According to the bus-bar module, provided can be the bus-bar module by which an electrical wire connected to a bus-bar can be routed quickly and smoothly without getting the electrical wire caught in a slit formed in a side wall of its electrical-wire routing passage.

BRIEF DESCRIPTION OF DRAWINGS

FIG. 1 is a plan view of a bus-bar module according to an embodiment;

FIG. 2 is a perspective view of the bus-bar module;

FIG. 3 is a perspective view illustrating routing of an electrical-wire in the bus-bar module;

FIG. 4A is a schematic side view illustrating the routing of an electrical-wire in the bus-bar module;

FIG. 4B is a schematic side view illustrating routing of an electrical-wire in a bus-bar module according to another embodiment; and

FIG. 4C is a schematic side view illustrating routing of an electrical-wire in a bus-bar module according to a comparative example.

DETAILED DESCRIPTION OF THE INVENTION

Hereinafter, a bus-bar module according to an embodiment will be described with reference to the drawings.

FIG. 1 is a plan view of a bus-bar module according to an embodiment. FIG. 2 is a perspective view of the bus-bar module. FIG. 3 is a perspective view illustrating routing of an electrical-wire in the bus-bar module. FIG. 4A is a schematic side view illustrating the routing of an electrical-wire in the bus-bar module.
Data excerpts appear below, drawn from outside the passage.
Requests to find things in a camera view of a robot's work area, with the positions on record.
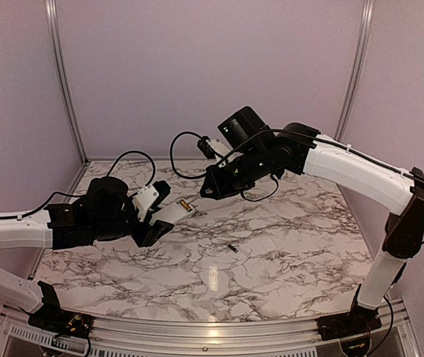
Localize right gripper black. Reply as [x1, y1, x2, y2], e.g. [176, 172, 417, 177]
[199, 146, 271, 200]

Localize battery in remote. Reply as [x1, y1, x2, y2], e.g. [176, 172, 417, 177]
[179, 199, 193, 212]

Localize left aluminium frame post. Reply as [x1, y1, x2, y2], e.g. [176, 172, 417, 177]
[45, 0, 89, 166]

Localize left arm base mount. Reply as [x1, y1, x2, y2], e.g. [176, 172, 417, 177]
[28, 281, 94, 339]

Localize camera cable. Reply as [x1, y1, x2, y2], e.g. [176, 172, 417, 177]
[29, 149, 157, 216]
[169, 128, 317, 179]

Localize white remote control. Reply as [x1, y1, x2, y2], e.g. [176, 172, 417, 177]
[162, 199, 195, 225]

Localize black battery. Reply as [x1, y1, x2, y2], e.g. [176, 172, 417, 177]
[228, 244, 238, 253]

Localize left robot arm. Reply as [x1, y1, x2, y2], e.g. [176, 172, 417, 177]
[0, 177, 174, 331]

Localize left camera cable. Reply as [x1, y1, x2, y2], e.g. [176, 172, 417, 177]
[29, 149, 157, 216]

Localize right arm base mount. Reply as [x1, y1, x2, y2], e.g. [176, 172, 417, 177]
[317, 307, 382, 341]

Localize aluminium frame post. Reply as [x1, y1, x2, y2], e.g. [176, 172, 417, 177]
[334, 0, 375, 141]
[45, 0, 89, 166]

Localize white battery cover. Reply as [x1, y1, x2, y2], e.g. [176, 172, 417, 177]
[262, 239, 277, 251]

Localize front aluminium rail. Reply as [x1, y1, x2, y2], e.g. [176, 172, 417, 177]
[0, 299, 422, 356]

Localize right aluminium frame post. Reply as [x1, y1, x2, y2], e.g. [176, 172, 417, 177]
[334, 0, 375, 141]

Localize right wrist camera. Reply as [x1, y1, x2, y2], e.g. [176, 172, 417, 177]
[197, 136, 231, 161]

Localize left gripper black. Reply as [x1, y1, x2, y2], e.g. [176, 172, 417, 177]
[91, 197, 175, 248]

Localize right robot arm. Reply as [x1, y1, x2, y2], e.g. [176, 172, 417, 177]
[197, 106, 424, 333]

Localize right camera cable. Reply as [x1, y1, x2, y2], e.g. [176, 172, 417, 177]
[169, 128, 317, 179]
FIG. 4B is a schematic side view illustrating routing of an electrical-wire in a bus-bar module according to another embodiment. FIG. 4C is a schematic side view illustrating routing of an electrical-wire in a bus-bar module according to a comparative example.

The bus-bar module 10 illustrated in FIG. 1 is assembled into a battery module 1 of a power supply apparatus (not illustrated in the figures) installed in a battery electric vehicle (BEV), which runs by using an electric motor, or in a hybrid electric vehicle (HEV), which runs by utilizing a combination of an engine and an electric motor.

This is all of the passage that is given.